In his prime I think only Alonso of today's drivers could really challenge him. But I still think Schumi would have prevailed.

#47 PlatenGlass

PlatenGlass
  • Member

  • 219 posts
  • Joined: June 14

Posted 22 July 2014 - 23:29

PlatenGlass. Irvine was fast in Japan as he lived and raced there so knew Suzuka very well.

But he wasn't always particularly fast there relative to Schumacher. He seemed to find an extra gear in 1997, especially early in the race.

#48 Ferrari_F1_fan_2001

Ferrari_F1_fan_2001
  • Member

  • 3,212 posts
  • Joined: May 01

Posted 22 July 2014 - 23:55

I'll try it a different way. Put a modern wordclass fotball player in a WC in the 1990's and he would be the best by far. That does not mean he's greater.
Do I think current drivers are greater? No, they are just building on what Michael did, he was the pioner.
Michael was my first and only hero. It is a childhood thing and no one is ever going to take his place, so i'm not trying to argue against him here, but i feel that with time things move forward.

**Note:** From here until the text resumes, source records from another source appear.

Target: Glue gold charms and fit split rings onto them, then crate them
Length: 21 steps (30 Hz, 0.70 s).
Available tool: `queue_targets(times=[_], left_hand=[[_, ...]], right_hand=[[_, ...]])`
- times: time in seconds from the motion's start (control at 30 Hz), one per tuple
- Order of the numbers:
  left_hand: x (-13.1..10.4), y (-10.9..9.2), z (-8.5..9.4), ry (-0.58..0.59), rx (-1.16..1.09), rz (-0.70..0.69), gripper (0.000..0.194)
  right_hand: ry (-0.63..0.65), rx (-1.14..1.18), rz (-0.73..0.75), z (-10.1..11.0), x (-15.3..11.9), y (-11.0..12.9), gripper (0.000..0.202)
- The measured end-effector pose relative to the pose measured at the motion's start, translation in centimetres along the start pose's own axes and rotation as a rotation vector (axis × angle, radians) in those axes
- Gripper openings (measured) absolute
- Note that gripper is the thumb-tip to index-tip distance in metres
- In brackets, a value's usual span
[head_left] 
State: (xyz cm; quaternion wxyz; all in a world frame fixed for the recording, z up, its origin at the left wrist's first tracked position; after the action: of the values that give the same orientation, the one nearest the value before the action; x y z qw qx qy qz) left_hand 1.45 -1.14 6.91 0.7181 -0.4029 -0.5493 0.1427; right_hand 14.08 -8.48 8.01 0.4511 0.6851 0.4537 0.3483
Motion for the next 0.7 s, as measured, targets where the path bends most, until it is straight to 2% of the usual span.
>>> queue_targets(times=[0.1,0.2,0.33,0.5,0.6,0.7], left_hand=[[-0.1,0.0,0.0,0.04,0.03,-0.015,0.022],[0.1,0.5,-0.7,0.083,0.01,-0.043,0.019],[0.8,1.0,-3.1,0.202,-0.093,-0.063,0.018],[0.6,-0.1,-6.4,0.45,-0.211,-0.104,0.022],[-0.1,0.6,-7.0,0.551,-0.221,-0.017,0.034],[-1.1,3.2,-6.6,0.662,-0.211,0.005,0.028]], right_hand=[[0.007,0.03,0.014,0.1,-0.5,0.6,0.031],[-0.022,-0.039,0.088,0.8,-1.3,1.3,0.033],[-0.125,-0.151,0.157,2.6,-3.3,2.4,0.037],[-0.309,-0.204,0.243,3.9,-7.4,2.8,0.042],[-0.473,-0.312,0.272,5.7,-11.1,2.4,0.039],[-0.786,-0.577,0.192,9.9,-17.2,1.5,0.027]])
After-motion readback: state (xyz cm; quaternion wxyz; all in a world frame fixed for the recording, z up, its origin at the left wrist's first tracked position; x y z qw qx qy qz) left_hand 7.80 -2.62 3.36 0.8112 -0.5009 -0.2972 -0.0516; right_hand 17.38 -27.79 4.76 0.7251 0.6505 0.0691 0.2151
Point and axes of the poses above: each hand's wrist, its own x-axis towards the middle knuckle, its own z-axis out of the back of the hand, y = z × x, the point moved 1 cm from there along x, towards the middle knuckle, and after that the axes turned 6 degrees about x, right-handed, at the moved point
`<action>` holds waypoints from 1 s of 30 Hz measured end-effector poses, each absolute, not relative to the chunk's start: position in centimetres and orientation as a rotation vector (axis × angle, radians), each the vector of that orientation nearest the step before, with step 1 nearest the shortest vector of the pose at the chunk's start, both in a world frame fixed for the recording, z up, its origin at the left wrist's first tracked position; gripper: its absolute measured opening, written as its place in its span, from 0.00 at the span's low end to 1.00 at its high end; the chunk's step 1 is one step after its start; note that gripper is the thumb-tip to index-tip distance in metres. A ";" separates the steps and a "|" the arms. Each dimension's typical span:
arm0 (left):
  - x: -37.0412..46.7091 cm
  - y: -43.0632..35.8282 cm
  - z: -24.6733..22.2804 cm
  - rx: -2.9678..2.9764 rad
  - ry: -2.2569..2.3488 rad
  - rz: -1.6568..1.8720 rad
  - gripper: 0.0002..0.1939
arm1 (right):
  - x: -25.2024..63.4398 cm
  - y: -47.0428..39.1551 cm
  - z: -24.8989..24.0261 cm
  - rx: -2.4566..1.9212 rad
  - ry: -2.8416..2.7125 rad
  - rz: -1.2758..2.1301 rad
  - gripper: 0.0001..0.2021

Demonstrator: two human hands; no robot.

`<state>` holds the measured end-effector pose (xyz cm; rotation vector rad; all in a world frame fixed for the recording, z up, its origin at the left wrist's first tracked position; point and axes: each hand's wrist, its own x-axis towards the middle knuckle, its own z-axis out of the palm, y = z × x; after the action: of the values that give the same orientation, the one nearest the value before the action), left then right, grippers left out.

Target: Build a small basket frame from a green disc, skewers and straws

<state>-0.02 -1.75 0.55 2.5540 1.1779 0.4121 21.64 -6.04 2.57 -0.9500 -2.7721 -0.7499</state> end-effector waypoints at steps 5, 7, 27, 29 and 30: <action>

So you believe that someone like David Haye could beat Mike Tyson in his prime? Using your logic.

Sure athletes get better but talent remains.

#49 Spillage

Spillage
  • Member

  • 1,053 posts
  • Joined: May 09

Posted 22 July 2014 - 23:59

A big advantage Schumacher would have over Alonso is his ability to gel well within a team. I heard Pat Symonds once allude to this in a lengthy podcast, I think it was for Motorsport magazine. MS was polite, got on well with everyone and worked very hard. Alonso worked very hard but had a tendency to be too single-minded, and that is why he has a history of falling out with various teams. So while they may be close on the track I can't help but feel Schumacher would have the edge in the team and therefore the edge in results. I do not believe that Raikkonen, Vettel or Hamilton could have matched Schumacher for pace in the late 1990s.



#50 Imateria

Imateria
  • Member

  • 478 posts
  • Joined: January 14

Posted 23 July 2014 - 00:17

It's impossible to say really. One thing Schumacher had throughout his entire first career was the team built up solely around him with cars tailored to his driving style, pretty much guaranteeing that no body else would have stood a chance against him in a way that you couldn't even do today (considerably more money involved from the WCC these days, it just wouldn't make financial sense for a team to hamstring their second car), and I seriously doubt the likes of Hamilton, Vettel and Alonso would remotely stand for that, they would look for another team.

 

In a hypothetical, neutral car, I'd imagine that it would be an epic battle well worth watching.